Эти две песни не только приблизили вечер, но и словно разогнали взаимные подозрения. Мы неспешно разложили свои подстилки и устроились на ночлег недалеко друг от друга в очередной ложбинке между двух расползавшихся в стороны каменных языков Актау.
Перед тем как заснуть, я долго думал о разных способах преодоления межнациональных барьеров и недоверии. Та атмосфера, которую вдруг создали две песни, уже не казалась мне волшебной. Я видел, что ситуация стара как мир и то, что именно женщины враждующих народов своим пением привносят мир и спокойствие, не столько неожиданно, сколько закономерно. Вот он, универсальный древний способ утихомиривать межнациональные конфликты на любом уровне. Есть, конечно, и другие способы. Украинец Миклухо-Маклай, выйдя на папуасский берег и увидев перед собой взбудораженную вооруженную толпу аборигенов, демонстративно лег спать прямо на песок. Мы никогда не узнаем, что подумали о нем в этот момент папуасы. Трудно представить себе, чтобы Миклухо-Маклай, выйдя на берег, вдруг запел бы папуасам «Розпрягайте, хлопцы, кони». Тут уж, чтобы все кончилось мирно, ему понадобился бы переводчик-синхронист. Да, думал я, песни хороши для улаживания межнациональных конфликтов, но не межрасовых.

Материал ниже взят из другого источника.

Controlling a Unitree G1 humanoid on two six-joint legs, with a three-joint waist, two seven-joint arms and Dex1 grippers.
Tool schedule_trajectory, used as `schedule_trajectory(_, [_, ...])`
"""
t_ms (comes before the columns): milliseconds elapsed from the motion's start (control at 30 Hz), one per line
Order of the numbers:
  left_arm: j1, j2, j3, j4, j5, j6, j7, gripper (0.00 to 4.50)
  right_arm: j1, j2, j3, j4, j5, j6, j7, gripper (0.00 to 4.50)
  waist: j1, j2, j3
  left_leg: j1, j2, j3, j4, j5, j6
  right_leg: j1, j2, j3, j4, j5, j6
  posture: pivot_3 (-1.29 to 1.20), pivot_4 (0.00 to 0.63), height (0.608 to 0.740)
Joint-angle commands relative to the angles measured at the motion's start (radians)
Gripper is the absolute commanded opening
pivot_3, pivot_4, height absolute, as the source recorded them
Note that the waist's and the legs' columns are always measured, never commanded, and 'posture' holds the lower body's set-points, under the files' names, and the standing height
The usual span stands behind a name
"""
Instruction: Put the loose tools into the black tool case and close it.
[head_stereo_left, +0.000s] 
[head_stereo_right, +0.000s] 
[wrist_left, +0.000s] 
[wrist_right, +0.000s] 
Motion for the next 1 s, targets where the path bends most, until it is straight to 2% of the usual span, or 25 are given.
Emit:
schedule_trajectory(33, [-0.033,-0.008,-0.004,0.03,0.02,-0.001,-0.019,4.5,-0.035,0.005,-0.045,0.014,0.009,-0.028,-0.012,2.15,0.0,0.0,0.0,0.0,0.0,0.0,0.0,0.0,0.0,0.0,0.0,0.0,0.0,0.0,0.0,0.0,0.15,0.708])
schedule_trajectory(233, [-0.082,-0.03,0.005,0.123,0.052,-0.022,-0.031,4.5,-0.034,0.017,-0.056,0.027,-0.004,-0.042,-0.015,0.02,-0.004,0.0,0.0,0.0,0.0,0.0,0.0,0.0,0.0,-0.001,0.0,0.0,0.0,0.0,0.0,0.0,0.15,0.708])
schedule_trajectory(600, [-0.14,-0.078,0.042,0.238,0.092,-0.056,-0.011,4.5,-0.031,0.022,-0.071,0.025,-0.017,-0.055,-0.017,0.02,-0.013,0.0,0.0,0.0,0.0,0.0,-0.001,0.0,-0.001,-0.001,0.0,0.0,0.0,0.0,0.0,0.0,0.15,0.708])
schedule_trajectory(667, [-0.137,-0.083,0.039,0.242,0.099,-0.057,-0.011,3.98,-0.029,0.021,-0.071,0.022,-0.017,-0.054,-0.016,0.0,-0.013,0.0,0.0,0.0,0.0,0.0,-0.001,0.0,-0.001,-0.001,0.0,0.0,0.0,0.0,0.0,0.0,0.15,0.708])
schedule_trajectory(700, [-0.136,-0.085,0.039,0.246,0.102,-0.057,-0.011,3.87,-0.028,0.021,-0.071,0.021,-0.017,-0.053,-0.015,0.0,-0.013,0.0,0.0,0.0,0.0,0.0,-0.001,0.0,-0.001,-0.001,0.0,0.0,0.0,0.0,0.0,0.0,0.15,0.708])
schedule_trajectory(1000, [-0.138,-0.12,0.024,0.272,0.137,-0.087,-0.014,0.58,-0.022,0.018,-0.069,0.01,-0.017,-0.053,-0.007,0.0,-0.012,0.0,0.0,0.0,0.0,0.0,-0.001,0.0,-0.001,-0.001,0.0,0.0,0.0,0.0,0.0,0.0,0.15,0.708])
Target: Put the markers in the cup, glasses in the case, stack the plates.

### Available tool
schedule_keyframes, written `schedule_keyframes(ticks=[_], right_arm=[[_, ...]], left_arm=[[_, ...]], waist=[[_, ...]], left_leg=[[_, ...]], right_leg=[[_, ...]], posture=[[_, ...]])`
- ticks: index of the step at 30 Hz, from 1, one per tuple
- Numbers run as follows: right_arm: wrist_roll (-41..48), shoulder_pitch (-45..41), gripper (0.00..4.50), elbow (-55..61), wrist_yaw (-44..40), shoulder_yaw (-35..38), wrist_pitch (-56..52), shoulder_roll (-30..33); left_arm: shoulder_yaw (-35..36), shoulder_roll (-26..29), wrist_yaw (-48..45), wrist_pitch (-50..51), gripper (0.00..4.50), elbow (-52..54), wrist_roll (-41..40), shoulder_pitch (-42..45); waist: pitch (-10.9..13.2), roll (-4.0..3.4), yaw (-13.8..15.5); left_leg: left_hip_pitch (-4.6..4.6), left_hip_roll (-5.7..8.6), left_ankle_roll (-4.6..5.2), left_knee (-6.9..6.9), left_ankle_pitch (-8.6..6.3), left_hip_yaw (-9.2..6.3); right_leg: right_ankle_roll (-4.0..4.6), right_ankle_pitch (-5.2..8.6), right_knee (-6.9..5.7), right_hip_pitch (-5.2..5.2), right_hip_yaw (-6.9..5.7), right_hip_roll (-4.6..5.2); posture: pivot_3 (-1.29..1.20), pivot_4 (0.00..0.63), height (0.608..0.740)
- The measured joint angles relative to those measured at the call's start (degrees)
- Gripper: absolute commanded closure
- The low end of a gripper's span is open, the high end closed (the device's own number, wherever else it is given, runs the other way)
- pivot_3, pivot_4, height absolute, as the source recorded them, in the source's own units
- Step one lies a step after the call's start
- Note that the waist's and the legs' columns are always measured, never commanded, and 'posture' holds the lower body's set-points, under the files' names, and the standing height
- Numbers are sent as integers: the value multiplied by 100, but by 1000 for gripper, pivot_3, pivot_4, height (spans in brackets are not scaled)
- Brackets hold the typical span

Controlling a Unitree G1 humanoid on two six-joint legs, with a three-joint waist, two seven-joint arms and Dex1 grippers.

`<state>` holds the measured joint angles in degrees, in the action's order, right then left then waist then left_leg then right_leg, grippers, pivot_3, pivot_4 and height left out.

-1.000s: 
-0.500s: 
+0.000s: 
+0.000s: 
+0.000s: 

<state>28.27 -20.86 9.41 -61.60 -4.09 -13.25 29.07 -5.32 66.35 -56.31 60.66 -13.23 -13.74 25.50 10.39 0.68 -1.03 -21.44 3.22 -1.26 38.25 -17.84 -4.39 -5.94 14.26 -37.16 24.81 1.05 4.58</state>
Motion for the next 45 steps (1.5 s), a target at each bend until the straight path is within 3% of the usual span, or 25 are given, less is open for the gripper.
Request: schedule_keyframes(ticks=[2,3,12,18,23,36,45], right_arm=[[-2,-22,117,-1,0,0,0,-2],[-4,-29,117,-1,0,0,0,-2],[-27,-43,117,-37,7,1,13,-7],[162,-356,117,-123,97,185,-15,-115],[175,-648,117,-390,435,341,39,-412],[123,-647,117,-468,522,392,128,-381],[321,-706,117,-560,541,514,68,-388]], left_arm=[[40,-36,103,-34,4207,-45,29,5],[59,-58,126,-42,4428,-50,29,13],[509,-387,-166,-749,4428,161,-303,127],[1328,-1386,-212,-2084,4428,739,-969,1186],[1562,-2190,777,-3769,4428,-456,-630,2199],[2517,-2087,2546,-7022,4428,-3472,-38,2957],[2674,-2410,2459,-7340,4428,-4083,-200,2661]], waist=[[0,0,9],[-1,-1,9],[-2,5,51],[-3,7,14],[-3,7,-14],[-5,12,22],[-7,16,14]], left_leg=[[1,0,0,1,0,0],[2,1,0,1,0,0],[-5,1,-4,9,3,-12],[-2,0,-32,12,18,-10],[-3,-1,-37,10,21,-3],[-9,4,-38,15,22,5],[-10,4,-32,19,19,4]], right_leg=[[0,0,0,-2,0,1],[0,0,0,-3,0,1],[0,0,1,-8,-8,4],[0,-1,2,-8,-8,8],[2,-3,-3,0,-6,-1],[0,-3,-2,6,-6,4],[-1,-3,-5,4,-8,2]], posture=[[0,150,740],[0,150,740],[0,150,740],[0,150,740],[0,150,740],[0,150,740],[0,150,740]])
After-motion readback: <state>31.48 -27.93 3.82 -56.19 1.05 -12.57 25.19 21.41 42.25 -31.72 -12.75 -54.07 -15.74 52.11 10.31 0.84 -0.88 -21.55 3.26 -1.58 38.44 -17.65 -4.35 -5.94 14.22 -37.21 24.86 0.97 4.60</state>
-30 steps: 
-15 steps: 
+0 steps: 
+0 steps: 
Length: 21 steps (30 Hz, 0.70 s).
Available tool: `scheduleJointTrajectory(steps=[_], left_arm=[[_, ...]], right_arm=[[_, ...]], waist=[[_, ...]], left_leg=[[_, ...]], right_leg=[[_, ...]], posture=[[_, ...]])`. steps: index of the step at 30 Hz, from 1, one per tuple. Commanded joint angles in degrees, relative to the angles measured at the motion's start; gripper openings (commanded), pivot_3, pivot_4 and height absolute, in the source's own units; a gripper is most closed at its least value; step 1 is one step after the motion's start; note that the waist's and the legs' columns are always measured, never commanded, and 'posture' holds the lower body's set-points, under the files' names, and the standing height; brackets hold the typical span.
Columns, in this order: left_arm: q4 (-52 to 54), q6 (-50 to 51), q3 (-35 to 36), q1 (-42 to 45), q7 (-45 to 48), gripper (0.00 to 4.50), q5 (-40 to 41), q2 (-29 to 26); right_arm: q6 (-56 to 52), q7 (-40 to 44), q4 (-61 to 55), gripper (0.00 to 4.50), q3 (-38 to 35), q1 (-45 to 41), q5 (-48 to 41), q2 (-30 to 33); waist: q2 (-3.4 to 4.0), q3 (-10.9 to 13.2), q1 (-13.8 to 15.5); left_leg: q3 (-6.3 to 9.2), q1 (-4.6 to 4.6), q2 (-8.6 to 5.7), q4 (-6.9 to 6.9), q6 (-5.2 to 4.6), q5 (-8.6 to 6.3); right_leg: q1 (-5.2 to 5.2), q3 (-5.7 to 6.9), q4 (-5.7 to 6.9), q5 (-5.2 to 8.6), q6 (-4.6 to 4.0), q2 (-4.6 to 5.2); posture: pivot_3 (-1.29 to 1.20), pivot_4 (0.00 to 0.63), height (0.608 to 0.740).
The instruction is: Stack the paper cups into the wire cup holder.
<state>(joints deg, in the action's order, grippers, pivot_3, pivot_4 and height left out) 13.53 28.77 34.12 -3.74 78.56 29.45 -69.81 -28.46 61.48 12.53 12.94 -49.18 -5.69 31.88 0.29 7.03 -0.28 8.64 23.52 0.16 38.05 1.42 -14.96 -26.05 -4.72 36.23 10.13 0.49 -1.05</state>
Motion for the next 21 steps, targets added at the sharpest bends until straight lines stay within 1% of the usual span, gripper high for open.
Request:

Так лежал я, усталый, обнимая рукой уже заснувшую Гулю и посматривая на высокие звезды. Похрапывание Петра казалось мне мирной мелодией, настраивавшей на добрые сны. Я лежал и размышлял в такт этому похрапыванию, пока не уснул.
Глава 38
Сон мой был тяжел и закончился противно до тошноты. Я проснулся от боли в ногах и в руках. Снова руки мои были связаны за спиной, и запястья ныли от впившейся в кожу веревки, которая стягивала их куда крепче прежнего. «Да, – подумал я, – вот тебе и доверился песням». Перекатившись на бок, я некоторое время ничего не мог понять. Передо мной, так же связанные и в тех же позах, лежали и Гуля, и Петр с Галей. От этого зрелища я просто обалдел и на некоторое время забыл о собственных веревках. Все мы бодрствовали, но пребывая в состоянии шока, молчали, мысленно пережевывая происшедшее. В моей голове замелькали разного рода догадки, скорее отвечающие сюжетам фильмов про американских индейцев. Я не видел рядом никого, кто мог бы оказаться хозяином связывающих нас веревок. И эта тишина начинала нагнетать нервный страх перед неизвестностью.